### Aim of the task
Find every line below where the word "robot" occurs, then give how many you found and nothing else.

Records excerpted from a collection:
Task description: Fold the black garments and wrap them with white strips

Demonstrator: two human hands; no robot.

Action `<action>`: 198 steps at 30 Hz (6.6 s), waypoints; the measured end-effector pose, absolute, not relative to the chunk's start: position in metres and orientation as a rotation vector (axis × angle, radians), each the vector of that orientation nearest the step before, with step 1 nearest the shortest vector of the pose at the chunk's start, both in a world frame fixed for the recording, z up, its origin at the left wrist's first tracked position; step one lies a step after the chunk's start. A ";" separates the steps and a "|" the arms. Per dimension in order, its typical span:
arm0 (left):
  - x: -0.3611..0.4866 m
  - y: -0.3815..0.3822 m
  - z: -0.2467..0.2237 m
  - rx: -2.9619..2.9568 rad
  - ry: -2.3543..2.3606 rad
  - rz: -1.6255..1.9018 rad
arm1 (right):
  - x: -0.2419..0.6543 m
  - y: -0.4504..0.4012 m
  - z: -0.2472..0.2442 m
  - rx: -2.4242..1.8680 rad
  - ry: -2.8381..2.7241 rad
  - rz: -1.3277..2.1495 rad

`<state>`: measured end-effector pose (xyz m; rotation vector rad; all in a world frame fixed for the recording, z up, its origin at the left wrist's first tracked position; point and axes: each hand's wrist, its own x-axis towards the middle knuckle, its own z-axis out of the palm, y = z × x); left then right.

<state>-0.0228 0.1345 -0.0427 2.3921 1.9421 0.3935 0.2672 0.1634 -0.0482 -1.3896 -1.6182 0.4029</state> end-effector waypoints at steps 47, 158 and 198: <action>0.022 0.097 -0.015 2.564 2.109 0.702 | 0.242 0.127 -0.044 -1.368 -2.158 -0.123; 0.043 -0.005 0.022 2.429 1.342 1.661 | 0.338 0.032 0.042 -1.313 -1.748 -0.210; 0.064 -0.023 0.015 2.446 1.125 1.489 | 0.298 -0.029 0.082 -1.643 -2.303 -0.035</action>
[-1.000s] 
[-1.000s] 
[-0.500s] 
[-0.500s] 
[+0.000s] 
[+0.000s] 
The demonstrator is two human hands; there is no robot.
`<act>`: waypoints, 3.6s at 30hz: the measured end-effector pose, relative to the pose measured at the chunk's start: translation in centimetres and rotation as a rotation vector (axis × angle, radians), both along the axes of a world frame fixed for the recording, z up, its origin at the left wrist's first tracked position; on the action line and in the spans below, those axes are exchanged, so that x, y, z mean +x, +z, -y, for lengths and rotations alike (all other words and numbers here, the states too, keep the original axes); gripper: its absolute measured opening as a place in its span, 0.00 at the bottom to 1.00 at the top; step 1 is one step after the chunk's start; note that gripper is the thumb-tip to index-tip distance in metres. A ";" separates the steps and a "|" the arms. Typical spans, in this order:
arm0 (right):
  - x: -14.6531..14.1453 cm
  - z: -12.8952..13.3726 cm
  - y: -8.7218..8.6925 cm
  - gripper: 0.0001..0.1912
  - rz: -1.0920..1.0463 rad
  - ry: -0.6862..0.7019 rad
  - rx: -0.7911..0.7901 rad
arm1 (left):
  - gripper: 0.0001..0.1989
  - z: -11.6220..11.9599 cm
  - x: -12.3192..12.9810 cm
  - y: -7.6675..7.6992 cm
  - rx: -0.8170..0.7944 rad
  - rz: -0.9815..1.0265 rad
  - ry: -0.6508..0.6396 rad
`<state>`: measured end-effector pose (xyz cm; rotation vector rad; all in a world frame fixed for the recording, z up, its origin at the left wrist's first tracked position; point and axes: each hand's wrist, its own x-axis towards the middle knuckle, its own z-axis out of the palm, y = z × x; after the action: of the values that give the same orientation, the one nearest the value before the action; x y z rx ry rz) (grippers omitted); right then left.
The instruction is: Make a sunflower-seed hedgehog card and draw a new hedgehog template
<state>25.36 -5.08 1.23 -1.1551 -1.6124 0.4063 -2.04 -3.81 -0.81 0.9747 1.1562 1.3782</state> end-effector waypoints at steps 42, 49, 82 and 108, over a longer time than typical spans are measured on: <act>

### Response
2